[Dataset items]
********

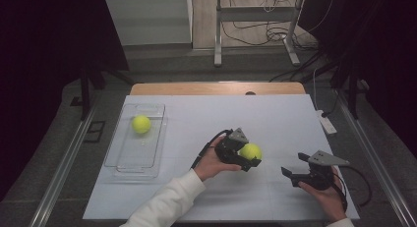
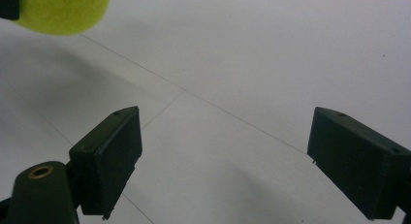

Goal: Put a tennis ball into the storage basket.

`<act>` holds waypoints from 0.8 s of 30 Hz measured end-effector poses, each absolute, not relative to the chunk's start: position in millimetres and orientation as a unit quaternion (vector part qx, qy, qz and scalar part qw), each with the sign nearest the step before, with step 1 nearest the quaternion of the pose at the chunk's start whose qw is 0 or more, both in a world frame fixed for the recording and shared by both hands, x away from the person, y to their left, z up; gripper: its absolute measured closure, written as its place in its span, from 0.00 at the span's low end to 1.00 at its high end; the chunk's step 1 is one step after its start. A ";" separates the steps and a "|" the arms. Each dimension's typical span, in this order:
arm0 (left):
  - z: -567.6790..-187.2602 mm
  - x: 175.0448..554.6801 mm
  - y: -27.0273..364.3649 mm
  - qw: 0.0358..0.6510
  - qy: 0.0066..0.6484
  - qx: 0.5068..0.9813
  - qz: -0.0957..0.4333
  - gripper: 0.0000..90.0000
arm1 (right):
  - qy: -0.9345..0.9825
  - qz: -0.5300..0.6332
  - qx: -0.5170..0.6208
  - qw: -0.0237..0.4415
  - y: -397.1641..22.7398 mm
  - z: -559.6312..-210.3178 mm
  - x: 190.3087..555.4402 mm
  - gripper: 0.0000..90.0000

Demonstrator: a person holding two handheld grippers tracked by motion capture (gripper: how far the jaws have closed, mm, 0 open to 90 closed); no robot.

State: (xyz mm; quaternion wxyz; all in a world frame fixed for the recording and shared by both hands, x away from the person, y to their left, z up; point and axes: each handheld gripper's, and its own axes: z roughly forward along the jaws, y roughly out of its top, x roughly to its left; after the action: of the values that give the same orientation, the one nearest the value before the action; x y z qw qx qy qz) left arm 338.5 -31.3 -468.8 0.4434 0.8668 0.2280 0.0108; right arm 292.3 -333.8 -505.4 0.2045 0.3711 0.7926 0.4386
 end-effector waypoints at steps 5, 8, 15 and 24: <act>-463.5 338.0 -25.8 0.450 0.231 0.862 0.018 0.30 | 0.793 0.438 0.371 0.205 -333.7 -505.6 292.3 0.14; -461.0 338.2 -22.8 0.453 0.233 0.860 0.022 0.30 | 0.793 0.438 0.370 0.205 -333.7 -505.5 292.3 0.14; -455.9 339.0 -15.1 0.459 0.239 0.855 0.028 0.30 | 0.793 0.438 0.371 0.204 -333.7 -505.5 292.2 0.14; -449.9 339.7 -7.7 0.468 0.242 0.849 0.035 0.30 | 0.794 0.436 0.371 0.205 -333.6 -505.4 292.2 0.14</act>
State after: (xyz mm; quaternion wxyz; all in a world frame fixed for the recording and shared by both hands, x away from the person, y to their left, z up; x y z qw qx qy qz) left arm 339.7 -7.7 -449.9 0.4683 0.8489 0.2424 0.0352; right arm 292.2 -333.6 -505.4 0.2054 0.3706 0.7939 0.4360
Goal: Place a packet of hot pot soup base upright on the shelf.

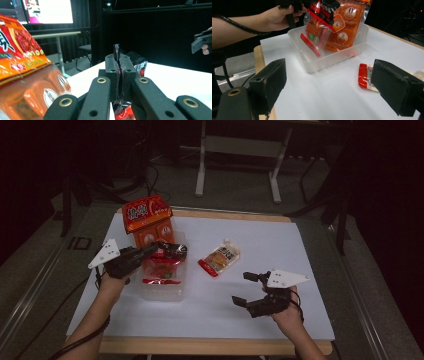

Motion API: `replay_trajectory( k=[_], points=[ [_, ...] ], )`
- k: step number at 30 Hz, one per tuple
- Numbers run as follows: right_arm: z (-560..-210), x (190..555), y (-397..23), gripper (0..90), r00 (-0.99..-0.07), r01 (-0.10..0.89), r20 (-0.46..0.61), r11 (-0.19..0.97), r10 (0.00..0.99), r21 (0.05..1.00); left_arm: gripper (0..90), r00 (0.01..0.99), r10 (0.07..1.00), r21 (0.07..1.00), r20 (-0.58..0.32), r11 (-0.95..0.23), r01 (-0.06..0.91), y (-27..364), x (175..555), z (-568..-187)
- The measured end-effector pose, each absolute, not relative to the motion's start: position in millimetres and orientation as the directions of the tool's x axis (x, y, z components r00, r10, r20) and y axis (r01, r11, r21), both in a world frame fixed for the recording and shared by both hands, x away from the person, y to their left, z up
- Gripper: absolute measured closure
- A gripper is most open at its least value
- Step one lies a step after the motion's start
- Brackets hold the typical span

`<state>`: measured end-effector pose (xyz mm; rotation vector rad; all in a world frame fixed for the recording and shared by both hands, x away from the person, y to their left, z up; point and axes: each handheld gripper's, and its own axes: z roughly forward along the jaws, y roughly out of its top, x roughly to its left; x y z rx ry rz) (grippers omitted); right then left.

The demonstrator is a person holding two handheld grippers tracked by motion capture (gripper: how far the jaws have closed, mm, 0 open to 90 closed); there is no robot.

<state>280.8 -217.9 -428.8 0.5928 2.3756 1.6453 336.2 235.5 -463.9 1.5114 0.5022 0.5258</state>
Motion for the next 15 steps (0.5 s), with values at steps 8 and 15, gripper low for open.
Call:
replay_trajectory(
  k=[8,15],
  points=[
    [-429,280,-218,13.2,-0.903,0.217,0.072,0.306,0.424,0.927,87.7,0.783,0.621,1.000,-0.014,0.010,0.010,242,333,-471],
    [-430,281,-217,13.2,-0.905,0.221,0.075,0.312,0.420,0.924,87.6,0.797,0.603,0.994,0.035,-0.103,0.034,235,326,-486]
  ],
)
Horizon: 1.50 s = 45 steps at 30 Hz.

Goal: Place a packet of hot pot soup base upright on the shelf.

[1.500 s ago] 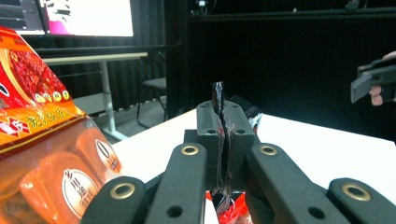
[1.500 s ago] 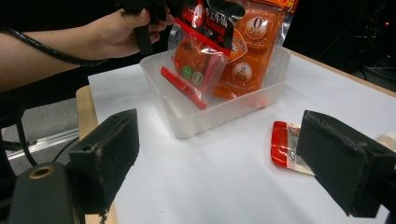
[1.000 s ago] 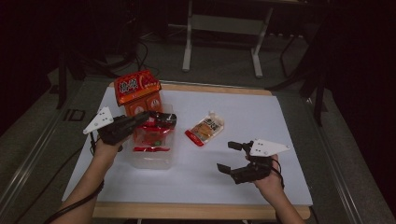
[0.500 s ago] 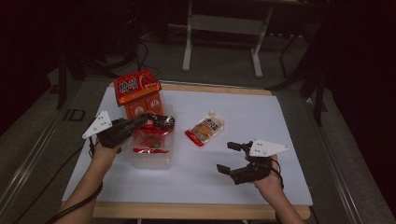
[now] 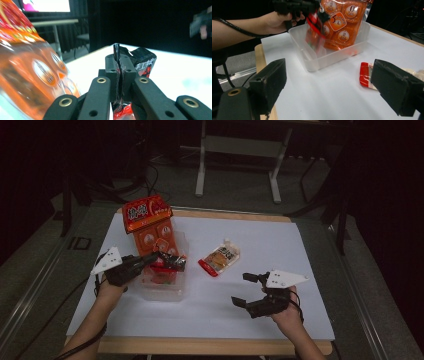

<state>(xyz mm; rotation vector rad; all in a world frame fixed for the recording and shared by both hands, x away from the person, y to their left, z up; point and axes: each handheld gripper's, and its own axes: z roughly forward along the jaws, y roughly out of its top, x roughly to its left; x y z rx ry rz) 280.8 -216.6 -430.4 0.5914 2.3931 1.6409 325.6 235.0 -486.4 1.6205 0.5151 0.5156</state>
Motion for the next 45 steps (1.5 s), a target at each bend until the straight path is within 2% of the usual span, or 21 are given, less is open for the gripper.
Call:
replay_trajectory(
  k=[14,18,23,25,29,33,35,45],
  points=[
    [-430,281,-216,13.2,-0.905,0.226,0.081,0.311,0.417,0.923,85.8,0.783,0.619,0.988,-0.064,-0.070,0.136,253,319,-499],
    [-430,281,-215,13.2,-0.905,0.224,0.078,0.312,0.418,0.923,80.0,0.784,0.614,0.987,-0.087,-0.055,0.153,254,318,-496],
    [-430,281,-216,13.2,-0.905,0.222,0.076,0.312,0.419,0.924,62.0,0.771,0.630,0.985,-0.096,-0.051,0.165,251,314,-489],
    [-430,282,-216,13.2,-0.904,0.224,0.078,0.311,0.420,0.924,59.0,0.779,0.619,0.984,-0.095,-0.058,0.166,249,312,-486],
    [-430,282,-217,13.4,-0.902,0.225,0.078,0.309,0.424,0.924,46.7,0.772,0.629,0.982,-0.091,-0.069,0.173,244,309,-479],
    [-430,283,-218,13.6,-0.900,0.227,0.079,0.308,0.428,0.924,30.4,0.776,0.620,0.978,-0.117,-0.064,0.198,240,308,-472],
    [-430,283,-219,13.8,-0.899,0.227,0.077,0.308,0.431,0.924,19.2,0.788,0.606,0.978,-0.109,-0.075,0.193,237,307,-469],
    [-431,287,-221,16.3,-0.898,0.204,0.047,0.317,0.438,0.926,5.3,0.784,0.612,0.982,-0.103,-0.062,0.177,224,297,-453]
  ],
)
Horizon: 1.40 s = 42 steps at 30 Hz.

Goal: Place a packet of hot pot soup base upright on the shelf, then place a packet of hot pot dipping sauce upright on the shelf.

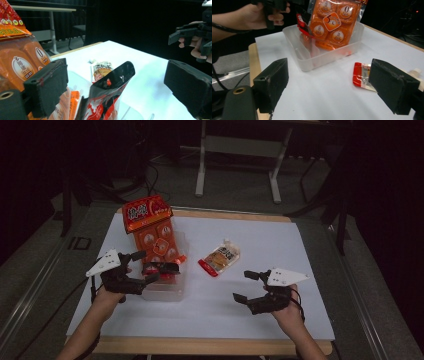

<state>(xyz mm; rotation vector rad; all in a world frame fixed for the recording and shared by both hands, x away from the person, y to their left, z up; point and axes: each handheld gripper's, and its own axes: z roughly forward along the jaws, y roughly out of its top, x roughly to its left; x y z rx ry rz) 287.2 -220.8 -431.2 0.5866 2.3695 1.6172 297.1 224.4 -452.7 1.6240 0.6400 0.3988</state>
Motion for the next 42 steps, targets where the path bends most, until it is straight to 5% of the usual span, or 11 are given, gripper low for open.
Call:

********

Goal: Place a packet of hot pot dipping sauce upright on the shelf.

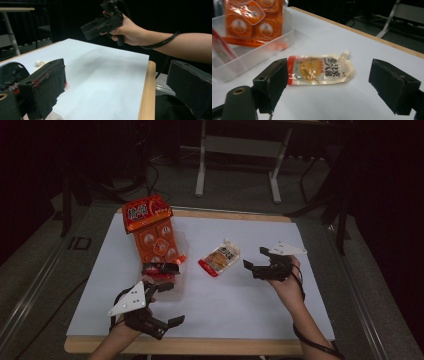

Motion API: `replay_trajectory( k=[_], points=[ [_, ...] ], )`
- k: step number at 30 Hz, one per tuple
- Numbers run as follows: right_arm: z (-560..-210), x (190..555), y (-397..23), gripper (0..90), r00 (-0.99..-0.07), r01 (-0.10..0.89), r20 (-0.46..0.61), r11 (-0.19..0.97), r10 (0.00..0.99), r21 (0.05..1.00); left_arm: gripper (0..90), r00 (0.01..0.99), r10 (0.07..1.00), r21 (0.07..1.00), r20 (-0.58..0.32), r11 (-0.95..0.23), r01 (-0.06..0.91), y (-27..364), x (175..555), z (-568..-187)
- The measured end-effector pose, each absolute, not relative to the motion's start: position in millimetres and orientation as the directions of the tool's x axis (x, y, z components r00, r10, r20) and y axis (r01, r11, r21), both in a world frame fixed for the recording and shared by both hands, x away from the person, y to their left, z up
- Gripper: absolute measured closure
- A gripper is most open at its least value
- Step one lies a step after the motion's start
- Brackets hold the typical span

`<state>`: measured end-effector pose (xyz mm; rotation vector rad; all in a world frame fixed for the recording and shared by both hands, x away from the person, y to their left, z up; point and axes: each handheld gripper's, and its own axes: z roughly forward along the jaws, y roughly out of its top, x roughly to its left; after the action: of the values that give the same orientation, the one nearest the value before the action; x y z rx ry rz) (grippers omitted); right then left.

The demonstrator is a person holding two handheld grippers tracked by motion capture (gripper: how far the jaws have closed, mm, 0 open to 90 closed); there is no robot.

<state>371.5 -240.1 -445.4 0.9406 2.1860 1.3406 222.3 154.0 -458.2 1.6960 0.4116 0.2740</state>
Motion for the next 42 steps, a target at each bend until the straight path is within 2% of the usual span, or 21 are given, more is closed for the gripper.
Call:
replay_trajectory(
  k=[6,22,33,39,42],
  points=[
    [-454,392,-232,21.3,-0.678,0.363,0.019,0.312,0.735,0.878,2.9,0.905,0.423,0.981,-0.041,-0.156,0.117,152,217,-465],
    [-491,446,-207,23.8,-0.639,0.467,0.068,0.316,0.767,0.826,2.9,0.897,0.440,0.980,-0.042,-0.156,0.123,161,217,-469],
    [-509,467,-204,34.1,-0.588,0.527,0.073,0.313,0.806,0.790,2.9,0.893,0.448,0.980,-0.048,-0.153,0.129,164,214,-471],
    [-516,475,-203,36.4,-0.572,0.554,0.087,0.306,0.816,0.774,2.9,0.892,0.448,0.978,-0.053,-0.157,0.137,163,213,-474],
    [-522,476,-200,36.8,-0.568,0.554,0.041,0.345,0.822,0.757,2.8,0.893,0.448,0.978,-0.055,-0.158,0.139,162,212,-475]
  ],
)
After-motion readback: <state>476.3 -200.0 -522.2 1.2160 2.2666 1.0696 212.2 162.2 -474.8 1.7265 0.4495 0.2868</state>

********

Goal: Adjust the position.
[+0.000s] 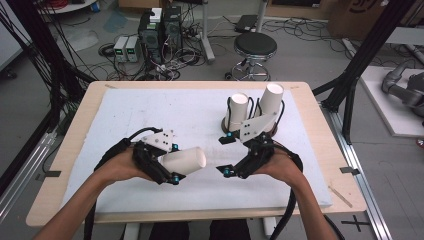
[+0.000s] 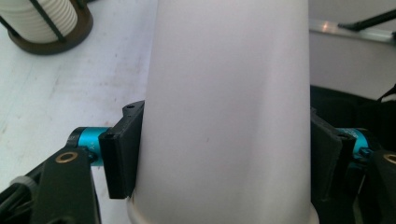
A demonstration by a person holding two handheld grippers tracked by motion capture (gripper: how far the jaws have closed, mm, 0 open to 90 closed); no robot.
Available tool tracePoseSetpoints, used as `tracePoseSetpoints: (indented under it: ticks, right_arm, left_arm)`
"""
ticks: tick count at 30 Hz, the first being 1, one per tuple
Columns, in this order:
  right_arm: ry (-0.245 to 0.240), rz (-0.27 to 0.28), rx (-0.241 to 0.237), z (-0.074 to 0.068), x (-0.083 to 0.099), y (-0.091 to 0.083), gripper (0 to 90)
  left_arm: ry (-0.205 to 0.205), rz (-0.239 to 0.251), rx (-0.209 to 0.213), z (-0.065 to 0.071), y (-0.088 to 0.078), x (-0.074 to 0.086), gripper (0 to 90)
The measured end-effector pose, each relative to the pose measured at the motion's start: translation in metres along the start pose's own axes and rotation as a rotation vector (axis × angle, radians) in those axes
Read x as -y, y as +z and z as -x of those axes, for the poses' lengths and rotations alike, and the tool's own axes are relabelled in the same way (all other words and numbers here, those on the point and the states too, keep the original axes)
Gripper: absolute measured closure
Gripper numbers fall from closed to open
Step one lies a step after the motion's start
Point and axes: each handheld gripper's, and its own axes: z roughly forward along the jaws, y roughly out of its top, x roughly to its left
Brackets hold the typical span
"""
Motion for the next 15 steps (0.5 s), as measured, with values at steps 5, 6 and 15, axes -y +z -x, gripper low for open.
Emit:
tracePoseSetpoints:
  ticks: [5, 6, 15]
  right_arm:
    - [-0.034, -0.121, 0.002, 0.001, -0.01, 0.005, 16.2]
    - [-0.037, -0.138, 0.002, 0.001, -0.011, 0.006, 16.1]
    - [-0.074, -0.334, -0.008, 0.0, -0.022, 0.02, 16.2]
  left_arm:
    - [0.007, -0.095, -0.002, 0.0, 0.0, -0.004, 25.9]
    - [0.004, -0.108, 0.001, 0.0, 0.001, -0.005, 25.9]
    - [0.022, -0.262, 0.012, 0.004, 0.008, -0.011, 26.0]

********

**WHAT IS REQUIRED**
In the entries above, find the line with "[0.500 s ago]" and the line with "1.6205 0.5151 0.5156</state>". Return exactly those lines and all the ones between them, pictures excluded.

**THE ANSWER**
[0.500 s ago] 
[now] 

<state>(xyz mm; rotation vector rad; all in a world frame fixed for the recording and shared by both hands, x away from the person, y to their left, z up; point and axes: each handheld gripper's, and its own axes: z roughly forward along the jaws, y roughly out of its top, x roughly to its left; x y z rx ry rz) 280.8 -216.6 -430.4 0.5914 2.3931 1.6409 325.6 235.0 -486.4 1.6205 0.5151 0.5156</state>

The answer given here is complete.